What you will do: Print the complete set of entries exactly.

Start of Provided material

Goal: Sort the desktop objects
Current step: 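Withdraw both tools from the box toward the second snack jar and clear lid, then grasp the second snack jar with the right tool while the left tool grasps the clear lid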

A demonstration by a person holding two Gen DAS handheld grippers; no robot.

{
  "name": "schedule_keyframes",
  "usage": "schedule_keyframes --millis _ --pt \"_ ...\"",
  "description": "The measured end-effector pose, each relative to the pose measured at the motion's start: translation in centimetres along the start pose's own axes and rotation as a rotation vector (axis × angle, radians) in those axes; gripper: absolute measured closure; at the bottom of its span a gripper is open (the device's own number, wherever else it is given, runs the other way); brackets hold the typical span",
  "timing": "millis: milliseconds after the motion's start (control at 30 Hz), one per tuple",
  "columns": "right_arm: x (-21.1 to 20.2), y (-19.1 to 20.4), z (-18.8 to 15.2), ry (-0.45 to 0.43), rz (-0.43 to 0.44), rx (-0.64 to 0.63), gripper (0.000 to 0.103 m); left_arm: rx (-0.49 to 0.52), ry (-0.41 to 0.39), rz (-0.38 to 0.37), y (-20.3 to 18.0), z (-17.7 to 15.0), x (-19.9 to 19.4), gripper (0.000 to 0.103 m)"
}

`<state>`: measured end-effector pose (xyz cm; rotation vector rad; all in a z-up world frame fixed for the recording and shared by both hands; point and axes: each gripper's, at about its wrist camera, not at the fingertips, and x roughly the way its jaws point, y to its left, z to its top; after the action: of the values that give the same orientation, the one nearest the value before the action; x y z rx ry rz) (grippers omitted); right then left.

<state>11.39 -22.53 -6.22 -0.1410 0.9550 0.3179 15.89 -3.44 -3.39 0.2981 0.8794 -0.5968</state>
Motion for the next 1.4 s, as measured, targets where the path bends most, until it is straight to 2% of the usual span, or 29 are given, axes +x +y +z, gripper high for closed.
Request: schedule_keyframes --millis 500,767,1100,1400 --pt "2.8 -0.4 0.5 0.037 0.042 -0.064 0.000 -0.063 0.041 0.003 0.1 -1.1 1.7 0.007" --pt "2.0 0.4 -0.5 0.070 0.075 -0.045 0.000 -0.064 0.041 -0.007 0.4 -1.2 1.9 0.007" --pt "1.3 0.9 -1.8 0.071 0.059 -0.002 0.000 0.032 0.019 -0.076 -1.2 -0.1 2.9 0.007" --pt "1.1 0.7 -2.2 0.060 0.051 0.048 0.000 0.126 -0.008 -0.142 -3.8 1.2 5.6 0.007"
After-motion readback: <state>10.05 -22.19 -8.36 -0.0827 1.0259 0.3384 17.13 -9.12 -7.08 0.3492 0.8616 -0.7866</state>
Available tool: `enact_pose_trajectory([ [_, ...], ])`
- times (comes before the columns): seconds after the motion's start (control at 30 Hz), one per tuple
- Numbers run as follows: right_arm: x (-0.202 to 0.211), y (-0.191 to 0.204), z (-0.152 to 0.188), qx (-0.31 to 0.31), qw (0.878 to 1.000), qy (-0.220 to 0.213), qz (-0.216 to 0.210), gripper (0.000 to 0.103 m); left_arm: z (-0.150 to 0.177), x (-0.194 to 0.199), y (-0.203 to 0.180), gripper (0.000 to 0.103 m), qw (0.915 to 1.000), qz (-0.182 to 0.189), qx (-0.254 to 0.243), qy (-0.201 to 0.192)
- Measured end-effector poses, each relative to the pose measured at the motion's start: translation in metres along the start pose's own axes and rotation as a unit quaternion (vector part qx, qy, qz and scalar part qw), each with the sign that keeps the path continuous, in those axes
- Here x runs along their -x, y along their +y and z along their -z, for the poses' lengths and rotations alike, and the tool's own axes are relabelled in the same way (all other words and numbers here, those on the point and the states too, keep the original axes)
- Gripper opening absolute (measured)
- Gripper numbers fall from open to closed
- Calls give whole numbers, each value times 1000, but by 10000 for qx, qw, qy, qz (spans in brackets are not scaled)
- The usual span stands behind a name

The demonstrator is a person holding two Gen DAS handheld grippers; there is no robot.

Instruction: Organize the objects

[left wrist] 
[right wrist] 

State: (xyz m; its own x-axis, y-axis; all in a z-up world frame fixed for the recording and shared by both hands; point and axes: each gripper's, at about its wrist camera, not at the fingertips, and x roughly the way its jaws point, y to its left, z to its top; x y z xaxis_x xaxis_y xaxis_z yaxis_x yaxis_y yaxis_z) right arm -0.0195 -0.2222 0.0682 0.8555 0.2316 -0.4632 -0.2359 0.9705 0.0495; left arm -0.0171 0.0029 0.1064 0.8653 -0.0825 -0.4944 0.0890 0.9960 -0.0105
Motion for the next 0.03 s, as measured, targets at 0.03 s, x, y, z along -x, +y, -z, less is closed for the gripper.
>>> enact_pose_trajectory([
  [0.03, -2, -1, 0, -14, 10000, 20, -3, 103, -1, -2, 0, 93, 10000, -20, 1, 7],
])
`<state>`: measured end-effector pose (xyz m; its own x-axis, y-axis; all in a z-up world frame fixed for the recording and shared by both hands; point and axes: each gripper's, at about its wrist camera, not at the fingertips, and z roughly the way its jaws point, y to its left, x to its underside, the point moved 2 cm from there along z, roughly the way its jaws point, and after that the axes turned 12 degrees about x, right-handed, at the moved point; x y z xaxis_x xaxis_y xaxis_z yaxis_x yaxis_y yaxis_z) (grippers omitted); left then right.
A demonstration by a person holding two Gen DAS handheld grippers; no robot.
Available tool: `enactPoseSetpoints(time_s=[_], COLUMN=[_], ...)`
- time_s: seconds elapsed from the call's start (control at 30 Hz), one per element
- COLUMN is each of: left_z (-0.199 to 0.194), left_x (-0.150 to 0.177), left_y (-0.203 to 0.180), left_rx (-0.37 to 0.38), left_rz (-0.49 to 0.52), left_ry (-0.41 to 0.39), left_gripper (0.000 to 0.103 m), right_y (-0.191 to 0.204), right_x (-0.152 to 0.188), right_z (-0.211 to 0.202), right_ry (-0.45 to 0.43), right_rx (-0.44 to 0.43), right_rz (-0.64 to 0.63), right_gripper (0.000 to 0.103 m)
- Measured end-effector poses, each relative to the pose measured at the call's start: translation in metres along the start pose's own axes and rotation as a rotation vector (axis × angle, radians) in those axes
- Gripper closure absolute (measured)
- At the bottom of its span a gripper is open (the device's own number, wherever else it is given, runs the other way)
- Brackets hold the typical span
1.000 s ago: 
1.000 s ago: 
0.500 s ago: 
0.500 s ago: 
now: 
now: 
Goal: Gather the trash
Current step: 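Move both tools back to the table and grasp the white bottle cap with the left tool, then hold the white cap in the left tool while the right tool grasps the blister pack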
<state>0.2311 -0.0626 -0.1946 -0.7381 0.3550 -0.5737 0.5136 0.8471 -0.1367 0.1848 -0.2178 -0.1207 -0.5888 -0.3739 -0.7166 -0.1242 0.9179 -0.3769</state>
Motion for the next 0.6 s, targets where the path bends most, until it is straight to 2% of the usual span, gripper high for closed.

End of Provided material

Answer for this exercise:
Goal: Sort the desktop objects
Current step: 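Withdraw both tools from the box toward the second snack jar and clear lid, then grasp the second snack jar with the right tool while the left tool grasps the clear lid
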
A demonstration by a person holding two Gen DAS handheld grippers; no robot.

{
  "name": "schedule_keyframes",
  "usage": "schedule_keyframes --millis _ --pt \"_ ...\"",
  "description": "The measured end-effector pose, each relative to the pose measured at the motion's start: translation in centimetres along the start pose's own axes and rotation as a rotation vector (axis × angle, radians) in those axes; gripper: absolute measured closure; at the bottom of its span a gripper is open (the device's own number, wherever else it is given, runs the other way); brackets hold the typical span",
  "timing": "millis: milliseconds after the motion's start (control at 30 Hz), one per tuple",
  "columns": "right_arm: x (-21.1 to 20.2), y (-19.1 to 20.4), z (-18.8 to 15.2), ry (-0.45 to 0.43), rz (-0.43 to 0.44), rx (-0.64 to 0.63), gripper (0.000 to 0.103 m); left_arm: rx (-0.49 to 0.52), ry (-0.41 to 0.39), rz (-0.38 to 0.37), y (-20.3 to 18.0), z (-17.7 to 15.0), x (-19.9 to 19.4), gripper (0.000 to 0.103 m)"
}

`<state>`: measured end-effector pose (xyz cm; rotation vector rad; all in a z-up world frame fixed for the recording and shared by both hands; point and axes: each gripper's, at about its wrist camera, not at the fingertips, and x roughly the way its jaws point, y to its left, z to its top; after the action: of the values that give the same orientation, the one nearest the value before the action; x y z rx ry rz) (grippers omitted); right then left.

<state>11.39 -22.53 -6.22 -0.1410 0.9550 0.3179 15.89 -3.44 -3.39 0.2981 0.8794 -0.5968</state>
Motion for the next 1.4 s, as measured, targets where the path bends most, until it is straight to 2% of the usual span, or 29 are given, axes +x +y +z, gripper high for closed.
Request: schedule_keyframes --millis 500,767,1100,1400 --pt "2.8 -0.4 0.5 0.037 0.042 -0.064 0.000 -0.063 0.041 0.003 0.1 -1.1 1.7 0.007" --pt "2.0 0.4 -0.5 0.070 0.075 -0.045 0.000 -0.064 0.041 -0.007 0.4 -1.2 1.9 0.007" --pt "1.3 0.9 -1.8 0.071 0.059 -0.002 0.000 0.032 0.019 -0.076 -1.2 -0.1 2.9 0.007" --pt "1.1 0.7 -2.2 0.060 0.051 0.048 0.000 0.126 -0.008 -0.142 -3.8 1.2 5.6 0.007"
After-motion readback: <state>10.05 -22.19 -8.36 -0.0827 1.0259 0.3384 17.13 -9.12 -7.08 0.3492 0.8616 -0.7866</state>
Available tool: `enact_pose_trajectory([ [_, ...], ])`
- times (comes before the columns): seconds after the motion's start (control at 30 Hz), one per tuple
- Numbers run as follows: right_arm: x (-0.202 to 0.211), y (-0.191 to 0.204), z (-0.152 to 0.188), qx (-0.31 to 0.31), qw (0.878 to 1.000), qy (-0.220 to 0.213), qz (-0.216 to 0.210), gripper (0.000 to 0.103 m); left_arm: z (-0.150 to 0.177), x (-0.194 to 0.199), y (-0.203 to 0.180), gripper (0.000 to 0.103 m), qw (0.915 to 1.000), qz (-0.182 to 0.189), qx (-0.254 to 0.243), qy (-0.201 to 0.192)
- Measured end-effector poses, each relative to the pose measured at the motion's start: translation in metres along the start pose's own axes and rotation as a unit quaternion (vector part qx, qy, qz and scalar part qw), each with the sign that keeps the path continuous, in those axes
- Here x runs along their -x, y along their +y and z along their -z, for the poses' lengths and rotations alike, and the tool's own axes are relabelled in the same way (all other words and numbers here, those on the point and the states too, keep the original axes)
- Gripper opening absolute (measured)
- Gripper numbers fall from open to closed
- Calls give whole numbers, each value times 1000, but by 10000 for qx, qw, qy, qz (spans in brackets are not scaled)
- The usual span stands behind a name

The demonstrator is a person holding two Gen DAS handheld grippers; there is no robot.

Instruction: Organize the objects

[left wrist] 
[right wrist] 

State: (xyz m; its own x-axis, y-axis; all in a z-up world frame fixed for the recording and shared by both hands; point and axes: each gripper's, at about its wrist camera, not at the fingertips, and x roughly the way its jaws point, y to its left, z to its top; x y z xaxis_x xaxis_y xaxis_z yaxis_x yaxis_y yaxis_z) right arm -0.0195 -0.2222 0.0682 0.8555 0.2316 -0.4632 -0.2359 0.9705 0.0495; left arm -0.0171 0.0029 0.1064 0.8653 -0.0825 -0.4944 0.0890 0.9960 -0.0105
Motion for the next 0.03 s, as measured, targets at 0.03 s, x, y, z along -x, +y, -z, less is closed for the gripper.
>>> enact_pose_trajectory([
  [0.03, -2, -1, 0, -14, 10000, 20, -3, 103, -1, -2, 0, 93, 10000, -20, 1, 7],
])
`<state>`: measured end-effector pose (xyz m; its own x-axis, y-axis; all in a z-up world frame fixed for the recording and shared by both hands; point and axes: each gripper's, at about its wrist camera, not at the fingertips, and z roughly the way its jaws point, y to its left, x to its underside, the point moved 2 cm from there along z, roughly the way its jaws point, and after that the axes turned 12 degrees about x, right-handed, at the moved point; x y z xaxis_x xaxis_y xaxis_z yaxis_x yaxis_y yaxis_z) (grippers omitted); left then right.
A demonstration by a person holding two Gen DAS handheld grippers; no robot.
Available tool: `enactPoseSetpoints(time_s=[_], COLUMN=[_], ...)`
- time_s: seconds elapsed from the call's start (control at 30 Hz), one per element
- COLUMN is each of: left_z (-0.199 to 0.194), left_x (-0.150 to 0.177), left_y (-0.203 to 0.180), left_rx (-0.37 to 0.38), left_rz (-0.49 to 0.52), left_ry (-0.41 to 0.39), left_gripper (0.000 to 0.103 m), right_y (-0.191 to 0.204), right_x (-0.152 to 0.188), right_z (-0.211 to 0.202), right_ry (-0.45 to 0.43), right_rx (-0.44 to 0.43), right_rz (-0.64 to 0.63), right_gripper (0.000 to 0.103 m)
- Measured end-effector poses, each relative to the pose measured at the call's start: translation in metres along the start pose's own axes and rotation as a rotation vector (axis × angle, radians) in those axes
- Gripper closure absolute (measured)
- At the bottom of its span a gripper is open (the device's own number, wherever else it is given, runs the other way)
- Brackets hold the typical span
1.000 s ago: 
1.000 s ago: 
0.500 s ago: 
0.500 s ago: 
now: 
now: 
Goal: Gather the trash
Current step: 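Move both tools back to the table and grasp the white bottle cap with the left tool, then hold the white cap in the left tool while the right tool grasps the blister pack
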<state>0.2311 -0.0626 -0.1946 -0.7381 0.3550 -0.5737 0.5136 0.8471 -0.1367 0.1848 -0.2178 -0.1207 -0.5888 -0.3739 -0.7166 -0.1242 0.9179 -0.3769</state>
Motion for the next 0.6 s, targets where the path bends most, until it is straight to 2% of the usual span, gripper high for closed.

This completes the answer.